The view that opens up is a split view with visual design window above and
below its editor window. We see that Jigloo already has created a lot of code.
Along that a new package has been created with name com.cloudspace.resource.
This package contains generated class SWTResourceManager. As the name implies,
this class contains SWT resource such as fonts, colors and images. Jigloo
provides liberty to change the SWTResourceManager for changing settings for the
fonts or colors that will be used by the application.
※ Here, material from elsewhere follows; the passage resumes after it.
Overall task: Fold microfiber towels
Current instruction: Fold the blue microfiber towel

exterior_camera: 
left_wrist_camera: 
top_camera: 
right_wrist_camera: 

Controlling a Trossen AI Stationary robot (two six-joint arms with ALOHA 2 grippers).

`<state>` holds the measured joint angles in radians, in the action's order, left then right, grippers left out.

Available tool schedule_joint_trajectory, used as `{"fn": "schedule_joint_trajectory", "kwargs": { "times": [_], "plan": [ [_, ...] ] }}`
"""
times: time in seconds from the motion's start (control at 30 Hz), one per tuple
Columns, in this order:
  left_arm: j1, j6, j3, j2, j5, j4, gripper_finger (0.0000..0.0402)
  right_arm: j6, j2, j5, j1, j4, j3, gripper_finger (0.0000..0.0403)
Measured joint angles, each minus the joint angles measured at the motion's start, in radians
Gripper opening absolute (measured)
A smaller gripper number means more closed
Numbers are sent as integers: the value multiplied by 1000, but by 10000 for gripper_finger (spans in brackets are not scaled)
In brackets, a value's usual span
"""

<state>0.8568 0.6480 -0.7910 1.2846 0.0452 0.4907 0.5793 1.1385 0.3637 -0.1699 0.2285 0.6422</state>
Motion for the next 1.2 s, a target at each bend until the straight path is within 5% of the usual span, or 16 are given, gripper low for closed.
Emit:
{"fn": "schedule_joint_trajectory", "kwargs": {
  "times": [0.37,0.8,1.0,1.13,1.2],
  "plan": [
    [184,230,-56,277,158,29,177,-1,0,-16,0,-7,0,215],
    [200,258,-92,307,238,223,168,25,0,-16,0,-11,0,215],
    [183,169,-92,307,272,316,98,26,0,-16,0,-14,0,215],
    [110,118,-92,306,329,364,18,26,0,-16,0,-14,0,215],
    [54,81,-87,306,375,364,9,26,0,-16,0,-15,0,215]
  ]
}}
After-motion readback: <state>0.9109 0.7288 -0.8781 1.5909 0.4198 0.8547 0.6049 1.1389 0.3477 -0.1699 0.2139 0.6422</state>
The visual designer with its toolbar tabs
and code editor shown on same perspective makes it easier to design and edit
the corresponding changes simultaneously

Let’s start using the visual designer. It has a toolbar on the top, which
contains various visual components for the application. From the Controls tab we
can directly drag/drop the controls over the container. Let’s place two labels,
two textboxes and a button. The GUI Properties tab shows the properties that are
related to the selected component on the container. The values set here get
reflected on the code and the visual design on the fly. The toolbar also has
tabs for containers, whereby containers for the application could be selected.
Similarly the Layout tab allows selecting the layout that we want to choose. The
left bar of the visual designer has various alignment options and with these the
controls on the container can be aligned.
Jigloo also makes the event handling for the components easy. You just have to
select the component for which you want to write the event, and then under the
Events tab select the appropriate listener and then its handler. In our case we
will select the button and mouse event listener for the Submit button.

Lastly, we can also preview the UI by clicking the Preview option on the
right panel.

For Java developers, Jigloo can lead to substantial time savings, as it
offers GUI to perform development and maintenance tasks, easily.